■ **Your goal**
Filter the data below for the string "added" and copy each matching line.
-------- Data records --------
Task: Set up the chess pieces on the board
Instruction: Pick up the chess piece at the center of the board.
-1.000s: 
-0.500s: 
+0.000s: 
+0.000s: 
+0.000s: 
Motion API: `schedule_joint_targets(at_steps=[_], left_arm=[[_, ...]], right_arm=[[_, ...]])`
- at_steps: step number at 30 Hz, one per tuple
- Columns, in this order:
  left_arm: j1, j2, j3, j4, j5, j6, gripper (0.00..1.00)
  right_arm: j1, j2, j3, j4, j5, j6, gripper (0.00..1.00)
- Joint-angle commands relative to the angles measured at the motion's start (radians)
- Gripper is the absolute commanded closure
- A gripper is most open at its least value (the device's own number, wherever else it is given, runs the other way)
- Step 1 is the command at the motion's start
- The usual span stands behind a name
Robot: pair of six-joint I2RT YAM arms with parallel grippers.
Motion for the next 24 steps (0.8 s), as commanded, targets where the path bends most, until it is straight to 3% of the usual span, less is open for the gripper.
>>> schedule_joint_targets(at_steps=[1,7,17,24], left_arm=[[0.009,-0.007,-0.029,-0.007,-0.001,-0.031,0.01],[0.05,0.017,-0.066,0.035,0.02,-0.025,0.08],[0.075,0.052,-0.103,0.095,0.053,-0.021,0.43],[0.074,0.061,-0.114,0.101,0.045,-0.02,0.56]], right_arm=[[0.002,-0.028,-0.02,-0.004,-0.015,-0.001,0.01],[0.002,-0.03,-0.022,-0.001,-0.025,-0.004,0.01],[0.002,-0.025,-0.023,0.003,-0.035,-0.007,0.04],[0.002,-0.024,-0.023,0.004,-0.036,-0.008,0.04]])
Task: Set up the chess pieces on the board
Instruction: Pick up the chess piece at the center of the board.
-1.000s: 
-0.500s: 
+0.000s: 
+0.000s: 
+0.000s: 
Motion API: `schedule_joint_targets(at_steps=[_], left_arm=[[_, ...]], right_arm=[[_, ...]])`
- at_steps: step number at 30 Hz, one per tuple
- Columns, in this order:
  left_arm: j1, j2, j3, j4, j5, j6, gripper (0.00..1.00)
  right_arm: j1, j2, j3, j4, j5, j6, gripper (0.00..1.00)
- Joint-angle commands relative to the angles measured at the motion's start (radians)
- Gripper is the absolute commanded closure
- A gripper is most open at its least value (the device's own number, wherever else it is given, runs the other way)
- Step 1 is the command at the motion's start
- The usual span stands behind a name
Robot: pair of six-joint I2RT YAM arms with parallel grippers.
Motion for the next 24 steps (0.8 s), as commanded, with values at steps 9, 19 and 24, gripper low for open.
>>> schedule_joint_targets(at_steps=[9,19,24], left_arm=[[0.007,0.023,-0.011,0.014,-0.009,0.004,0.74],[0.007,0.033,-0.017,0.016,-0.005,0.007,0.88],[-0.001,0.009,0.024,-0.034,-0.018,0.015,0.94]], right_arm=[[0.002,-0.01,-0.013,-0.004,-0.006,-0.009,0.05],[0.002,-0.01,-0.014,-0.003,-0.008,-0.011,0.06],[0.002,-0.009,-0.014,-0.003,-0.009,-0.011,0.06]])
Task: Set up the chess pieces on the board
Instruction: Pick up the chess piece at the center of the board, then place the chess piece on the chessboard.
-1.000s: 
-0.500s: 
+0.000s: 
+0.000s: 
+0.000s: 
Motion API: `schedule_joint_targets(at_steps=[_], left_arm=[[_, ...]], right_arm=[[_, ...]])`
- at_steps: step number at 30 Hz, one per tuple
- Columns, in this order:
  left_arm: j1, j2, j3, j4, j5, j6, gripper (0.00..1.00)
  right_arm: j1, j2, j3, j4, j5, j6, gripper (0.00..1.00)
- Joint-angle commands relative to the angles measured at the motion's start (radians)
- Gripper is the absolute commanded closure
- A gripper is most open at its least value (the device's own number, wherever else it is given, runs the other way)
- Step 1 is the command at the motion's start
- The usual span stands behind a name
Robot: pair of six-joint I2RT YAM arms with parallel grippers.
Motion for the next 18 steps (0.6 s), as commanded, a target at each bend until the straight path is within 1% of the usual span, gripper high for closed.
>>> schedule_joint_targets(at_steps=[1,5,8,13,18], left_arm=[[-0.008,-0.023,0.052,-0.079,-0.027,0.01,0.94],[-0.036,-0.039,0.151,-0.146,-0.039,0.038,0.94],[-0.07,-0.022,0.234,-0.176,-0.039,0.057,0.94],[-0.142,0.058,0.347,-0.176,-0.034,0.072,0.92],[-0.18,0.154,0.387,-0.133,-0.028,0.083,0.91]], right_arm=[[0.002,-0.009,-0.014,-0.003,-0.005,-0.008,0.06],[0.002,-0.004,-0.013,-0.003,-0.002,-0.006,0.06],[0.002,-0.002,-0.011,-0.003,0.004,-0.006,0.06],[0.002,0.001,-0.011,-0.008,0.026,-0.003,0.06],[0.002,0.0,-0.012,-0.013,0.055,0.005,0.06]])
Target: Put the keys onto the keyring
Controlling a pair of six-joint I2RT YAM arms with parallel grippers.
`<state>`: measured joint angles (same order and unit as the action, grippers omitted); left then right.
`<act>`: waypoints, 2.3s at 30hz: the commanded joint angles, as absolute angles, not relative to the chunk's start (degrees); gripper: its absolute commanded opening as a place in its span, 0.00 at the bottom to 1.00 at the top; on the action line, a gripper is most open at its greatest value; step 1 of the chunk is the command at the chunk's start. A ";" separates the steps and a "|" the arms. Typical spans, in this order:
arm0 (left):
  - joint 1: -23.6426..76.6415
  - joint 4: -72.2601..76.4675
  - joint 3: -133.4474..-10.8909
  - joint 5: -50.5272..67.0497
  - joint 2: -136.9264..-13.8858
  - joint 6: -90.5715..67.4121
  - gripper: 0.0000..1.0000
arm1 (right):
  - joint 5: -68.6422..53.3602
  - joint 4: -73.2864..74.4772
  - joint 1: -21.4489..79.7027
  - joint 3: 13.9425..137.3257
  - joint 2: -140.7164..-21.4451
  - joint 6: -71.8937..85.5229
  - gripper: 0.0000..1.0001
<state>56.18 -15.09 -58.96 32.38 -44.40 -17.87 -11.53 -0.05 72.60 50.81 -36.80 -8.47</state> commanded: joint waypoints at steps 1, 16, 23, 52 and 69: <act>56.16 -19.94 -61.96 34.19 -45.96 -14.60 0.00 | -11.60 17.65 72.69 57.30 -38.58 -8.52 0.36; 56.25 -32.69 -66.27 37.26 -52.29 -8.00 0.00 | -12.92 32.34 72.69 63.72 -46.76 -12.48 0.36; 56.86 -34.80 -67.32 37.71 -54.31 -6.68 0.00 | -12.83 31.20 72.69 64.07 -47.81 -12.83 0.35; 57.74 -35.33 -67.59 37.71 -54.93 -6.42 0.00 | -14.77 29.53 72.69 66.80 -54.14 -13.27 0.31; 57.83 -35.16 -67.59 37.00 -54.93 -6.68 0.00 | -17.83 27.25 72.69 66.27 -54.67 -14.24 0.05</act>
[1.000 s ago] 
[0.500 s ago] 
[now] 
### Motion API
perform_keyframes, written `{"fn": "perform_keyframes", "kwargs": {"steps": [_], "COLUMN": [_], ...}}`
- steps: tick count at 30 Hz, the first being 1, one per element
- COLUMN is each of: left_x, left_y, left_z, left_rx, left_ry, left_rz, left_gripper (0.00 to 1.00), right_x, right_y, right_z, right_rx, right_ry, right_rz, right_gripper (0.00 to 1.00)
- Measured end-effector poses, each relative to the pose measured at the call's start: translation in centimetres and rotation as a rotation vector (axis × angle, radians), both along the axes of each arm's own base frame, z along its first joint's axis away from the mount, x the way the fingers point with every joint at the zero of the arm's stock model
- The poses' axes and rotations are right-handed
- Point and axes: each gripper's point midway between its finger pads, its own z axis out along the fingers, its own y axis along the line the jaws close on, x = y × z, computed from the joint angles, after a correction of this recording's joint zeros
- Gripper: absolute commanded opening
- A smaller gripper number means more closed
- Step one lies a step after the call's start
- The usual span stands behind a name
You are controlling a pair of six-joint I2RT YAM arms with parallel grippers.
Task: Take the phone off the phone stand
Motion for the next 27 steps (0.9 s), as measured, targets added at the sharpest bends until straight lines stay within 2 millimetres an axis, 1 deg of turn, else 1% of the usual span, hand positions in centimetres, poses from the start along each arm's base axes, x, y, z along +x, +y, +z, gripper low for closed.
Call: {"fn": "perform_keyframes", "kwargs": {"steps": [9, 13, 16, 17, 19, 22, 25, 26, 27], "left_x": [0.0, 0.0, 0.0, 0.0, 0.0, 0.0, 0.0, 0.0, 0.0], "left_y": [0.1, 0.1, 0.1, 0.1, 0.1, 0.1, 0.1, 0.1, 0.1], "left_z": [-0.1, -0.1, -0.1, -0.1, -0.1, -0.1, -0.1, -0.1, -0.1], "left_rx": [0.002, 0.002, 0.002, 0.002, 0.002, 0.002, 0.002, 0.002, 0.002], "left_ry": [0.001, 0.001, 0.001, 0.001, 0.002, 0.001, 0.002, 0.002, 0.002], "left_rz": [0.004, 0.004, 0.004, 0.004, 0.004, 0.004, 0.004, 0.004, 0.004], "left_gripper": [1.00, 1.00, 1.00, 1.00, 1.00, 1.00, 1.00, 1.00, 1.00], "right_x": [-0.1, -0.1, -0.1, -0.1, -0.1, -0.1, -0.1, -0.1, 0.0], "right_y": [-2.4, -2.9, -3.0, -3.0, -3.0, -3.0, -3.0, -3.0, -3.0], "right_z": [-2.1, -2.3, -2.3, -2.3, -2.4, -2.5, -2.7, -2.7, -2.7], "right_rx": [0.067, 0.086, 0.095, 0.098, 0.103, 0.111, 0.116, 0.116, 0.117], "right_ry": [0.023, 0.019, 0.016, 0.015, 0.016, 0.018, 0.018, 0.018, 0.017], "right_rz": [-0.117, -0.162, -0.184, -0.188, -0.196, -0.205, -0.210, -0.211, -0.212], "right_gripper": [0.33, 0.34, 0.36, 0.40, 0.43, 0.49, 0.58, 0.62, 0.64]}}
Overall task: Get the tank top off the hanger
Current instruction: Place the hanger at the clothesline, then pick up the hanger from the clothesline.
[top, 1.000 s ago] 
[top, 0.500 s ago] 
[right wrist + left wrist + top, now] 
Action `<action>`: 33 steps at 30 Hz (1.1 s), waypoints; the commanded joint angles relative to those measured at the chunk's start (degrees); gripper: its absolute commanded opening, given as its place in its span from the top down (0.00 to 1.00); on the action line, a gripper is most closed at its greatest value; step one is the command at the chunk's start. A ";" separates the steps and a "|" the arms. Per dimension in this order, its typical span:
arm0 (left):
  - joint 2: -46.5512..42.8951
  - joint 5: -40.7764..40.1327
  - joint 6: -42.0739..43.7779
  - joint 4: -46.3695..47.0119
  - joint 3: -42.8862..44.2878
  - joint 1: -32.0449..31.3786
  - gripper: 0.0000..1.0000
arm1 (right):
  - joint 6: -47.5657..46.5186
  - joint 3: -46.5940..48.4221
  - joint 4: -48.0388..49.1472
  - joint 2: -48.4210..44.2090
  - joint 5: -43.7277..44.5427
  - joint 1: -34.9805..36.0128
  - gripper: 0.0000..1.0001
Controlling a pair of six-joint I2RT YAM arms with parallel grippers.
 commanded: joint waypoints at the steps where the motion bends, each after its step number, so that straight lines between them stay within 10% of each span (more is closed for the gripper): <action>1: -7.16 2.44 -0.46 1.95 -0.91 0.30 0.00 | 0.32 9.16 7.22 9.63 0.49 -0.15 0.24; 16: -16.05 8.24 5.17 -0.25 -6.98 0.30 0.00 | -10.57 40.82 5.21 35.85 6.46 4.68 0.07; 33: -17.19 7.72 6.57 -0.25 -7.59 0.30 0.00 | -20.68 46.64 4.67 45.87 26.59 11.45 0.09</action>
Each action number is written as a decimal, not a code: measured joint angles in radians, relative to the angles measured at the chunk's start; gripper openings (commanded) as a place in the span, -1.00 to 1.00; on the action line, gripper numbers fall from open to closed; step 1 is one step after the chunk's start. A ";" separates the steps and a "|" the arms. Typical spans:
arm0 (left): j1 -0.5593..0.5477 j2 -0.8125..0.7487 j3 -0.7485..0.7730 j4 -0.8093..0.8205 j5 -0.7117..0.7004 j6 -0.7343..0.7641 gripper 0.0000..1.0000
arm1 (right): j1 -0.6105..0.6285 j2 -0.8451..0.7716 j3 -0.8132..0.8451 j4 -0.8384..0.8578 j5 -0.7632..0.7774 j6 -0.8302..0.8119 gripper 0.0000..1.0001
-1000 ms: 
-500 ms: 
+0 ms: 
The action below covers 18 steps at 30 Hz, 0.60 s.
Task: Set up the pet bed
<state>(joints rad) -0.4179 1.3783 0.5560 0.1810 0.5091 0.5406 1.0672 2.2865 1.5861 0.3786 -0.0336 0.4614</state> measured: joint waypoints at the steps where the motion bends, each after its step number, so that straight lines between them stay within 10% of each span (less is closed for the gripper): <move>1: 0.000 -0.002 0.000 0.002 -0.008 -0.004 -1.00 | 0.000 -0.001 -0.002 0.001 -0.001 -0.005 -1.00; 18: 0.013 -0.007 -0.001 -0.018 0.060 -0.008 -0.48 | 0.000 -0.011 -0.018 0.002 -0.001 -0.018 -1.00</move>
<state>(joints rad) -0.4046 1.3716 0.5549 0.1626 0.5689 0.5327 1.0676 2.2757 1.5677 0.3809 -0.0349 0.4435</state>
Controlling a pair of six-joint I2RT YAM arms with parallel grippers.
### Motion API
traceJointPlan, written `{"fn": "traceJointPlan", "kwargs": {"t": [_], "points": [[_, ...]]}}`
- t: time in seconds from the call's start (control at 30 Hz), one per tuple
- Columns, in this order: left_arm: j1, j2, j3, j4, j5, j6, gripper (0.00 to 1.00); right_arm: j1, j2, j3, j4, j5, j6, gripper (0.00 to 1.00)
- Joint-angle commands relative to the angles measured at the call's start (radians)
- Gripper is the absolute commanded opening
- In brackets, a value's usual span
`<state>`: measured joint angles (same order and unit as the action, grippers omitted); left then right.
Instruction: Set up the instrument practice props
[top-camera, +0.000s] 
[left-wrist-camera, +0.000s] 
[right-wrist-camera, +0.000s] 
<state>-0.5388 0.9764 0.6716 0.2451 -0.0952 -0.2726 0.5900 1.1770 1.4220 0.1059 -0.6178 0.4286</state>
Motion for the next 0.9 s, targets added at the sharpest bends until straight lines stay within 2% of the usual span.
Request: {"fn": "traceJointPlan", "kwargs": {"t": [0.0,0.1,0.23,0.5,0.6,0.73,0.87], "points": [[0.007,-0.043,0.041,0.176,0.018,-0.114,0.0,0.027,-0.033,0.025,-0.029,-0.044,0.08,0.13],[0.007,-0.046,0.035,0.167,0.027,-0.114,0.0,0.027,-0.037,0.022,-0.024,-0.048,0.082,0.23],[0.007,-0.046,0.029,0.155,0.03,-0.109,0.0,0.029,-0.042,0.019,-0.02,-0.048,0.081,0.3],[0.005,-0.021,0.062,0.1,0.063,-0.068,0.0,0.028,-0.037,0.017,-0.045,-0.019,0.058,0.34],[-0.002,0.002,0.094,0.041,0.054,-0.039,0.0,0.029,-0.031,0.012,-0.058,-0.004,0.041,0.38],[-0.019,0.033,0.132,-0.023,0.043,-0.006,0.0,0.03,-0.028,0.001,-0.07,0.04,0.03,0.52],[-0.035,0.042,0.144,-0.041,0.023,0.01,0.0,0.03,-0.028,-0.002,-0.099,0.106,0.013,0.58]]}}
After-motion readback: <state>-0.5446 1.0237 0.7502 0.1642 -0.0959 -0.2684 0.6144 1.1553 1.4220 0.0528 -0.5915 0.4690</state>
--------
■ **Exercise solution**
Motion for the next 27 steps (0.9 s), as measured, targets added at the sharpest bends until straight lines stay within 2 millimetres an axis, 1 deg of turn, else 1% of the usual span, hand positions in centimetres, poses from the start along each arm's base axes, x, y, z along +x, +y, +z, gripper low for closed.
Motion for the next 0.9 s, targets added at the sharpest bends until straight lines stay within 2% of the usual span.

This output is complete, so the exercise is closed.